Invalid Values When Converting Blob to FloatBuffer for ONNX Inference

kono94 commented 1 year ago

Hello, I am trying to get a self-trained YOLOv7-tiny network to run in a Java application. I tried using OpenCV's dnn, but it does not currently include the nms-module and exporting the onnx-model with the detection layer results in a weird error, so I switched to the Onnx inference runtime.

In short, where the problem is the output in the OpenCV inference (for the input, just use the blob created by OpenCV's "blobFromImage"), the input is cumbersome in the Onnx approach as it does not accept Mats, but float-arrays or FloatBuffers.

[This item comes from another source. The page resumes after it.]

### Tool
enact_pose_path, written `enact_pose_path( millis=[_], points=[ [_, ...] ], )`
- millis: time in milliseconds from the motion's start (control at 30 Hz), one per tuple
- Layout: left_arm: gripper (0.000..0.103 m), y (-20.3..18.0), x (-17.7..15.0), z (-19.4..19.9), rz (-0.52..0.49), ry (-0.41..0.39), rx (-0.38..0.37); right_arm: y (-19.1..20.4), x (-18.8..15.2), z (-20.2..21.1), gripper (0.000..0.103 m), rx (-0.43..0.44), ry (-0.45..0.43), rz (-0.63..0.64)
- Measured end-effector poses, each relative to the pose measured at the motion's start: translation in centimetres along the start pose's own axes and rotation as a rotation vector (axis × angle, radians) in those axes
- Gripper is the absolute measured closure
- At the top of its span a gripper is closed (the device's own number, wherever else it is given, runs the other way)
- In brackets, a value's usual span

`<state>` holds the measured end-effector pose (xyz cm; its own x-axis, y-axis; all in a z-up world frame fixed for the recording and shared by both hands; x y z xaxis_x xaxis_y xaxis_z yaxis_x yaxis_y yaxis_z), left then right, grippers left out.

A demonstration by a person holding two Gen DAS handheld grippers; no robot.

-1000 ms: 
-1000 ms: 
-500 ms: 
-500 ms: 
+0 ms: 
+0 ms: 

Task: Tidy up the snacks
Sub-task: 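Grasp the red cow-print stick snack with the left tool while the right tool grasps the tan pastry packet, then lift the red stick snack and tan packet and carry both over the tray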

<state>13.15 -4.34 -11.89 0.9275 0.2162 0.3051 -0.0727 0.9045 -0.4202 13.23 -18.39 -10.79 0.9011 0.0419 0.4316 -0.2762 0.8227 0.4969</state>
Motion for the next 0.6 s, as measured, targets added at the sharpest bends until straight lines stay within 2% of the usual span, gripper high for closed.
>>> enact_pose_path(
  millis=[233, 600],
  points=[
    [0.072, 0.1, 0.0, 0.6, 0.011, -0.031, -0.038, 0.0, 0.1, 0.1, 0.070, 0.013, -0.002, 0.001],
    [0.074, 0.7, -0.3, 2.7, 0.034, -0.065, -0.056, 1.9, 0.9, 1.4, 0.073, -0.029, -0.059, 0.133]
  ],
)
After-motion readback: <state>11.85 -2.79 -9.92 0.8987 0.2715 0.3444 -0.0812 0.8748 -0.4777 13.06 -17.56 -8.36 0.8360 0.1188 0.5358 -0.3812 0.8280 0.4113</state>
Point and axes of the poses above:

The problem arises when converting the blob (NCHW Mat) to a FloatBuffer as its values are all 0.0 somehow?! What am I doing wrong?

See the code and output as comments:

import ai.onnxruntime.*
import org.bytedeco.opencv.opencv_core.Mat;
import java.nio.ByteBuffer;
import java.nio.FloatBuffer;
import static org.bytedeco.opencv.global.opencv_imgcodecs.imread;
import static org.bytedeco.opencv.global.opencv_dnn.blobFromImage;
(..)

      SessionOptions opts = new SessionOptions();
      opts.setOptimizationLevel(OptLevel.BASIC_OPT);
      OrtSession session = OnnxNet.ortEnvironment.createSession("model.onnx", opts);

      String inputName = session.getInputNames().iterator().next();

      int batchSize = 1;
      int nrChannels = 3;
      int width = 480;
      int height = 480;
      Mat image = imread("test.jpg");

      // resizing image to 480x480 with border to keep aspect ratio
      // copyMakeBorder(inp, inp, top, bottom, left, right, BORDER_CONSTANT, new Scalar(114,114, 114,0));
      LetterBoxResult letterBoxResult = Utility.makeLetterBox(image, 480);

      Mat inputBlob = blobFromImage(image,
          1/255,
          new Size(480, 480),
          new Scalar(0.0),
          true, false, CV_32F);

      System.out.println("Total flatten size: " + image.total() * image.channels()); // 691200
      byte[] return_buff = new byte[(int) (image.total() * image.channels())];
      ByteBuffer bb =  image.createBuffer();
      System.out.println("byte buffer get(0): " + bb.get(0)); // 114, first channel of the first pixel of the border
      bb.get(return_buff);

      System.out.println("Blob depth: " + inputBlob.arrayDepth()); // 32 => CV_32F
      FloatBuffer fb = inputBlob.createBuffer();
      System.out.println("Floatbuffer capacity: " + fb.capacity()); // 691200 => correct size
      System.out.println("FloatBuffer get(0): " + fb.get(0)); // 0.0, indeed 0.0 for all entries

      OnnxTensor test = OnnxTensor.createTensor(OnnxNet.ortEnvironment, fb, new long[]{batchSize, nrChannels, height, width});

It works perfectly, when I am "converting" the Mat to a 4d Java float-array "by hand" but I want to avoid this costly looping...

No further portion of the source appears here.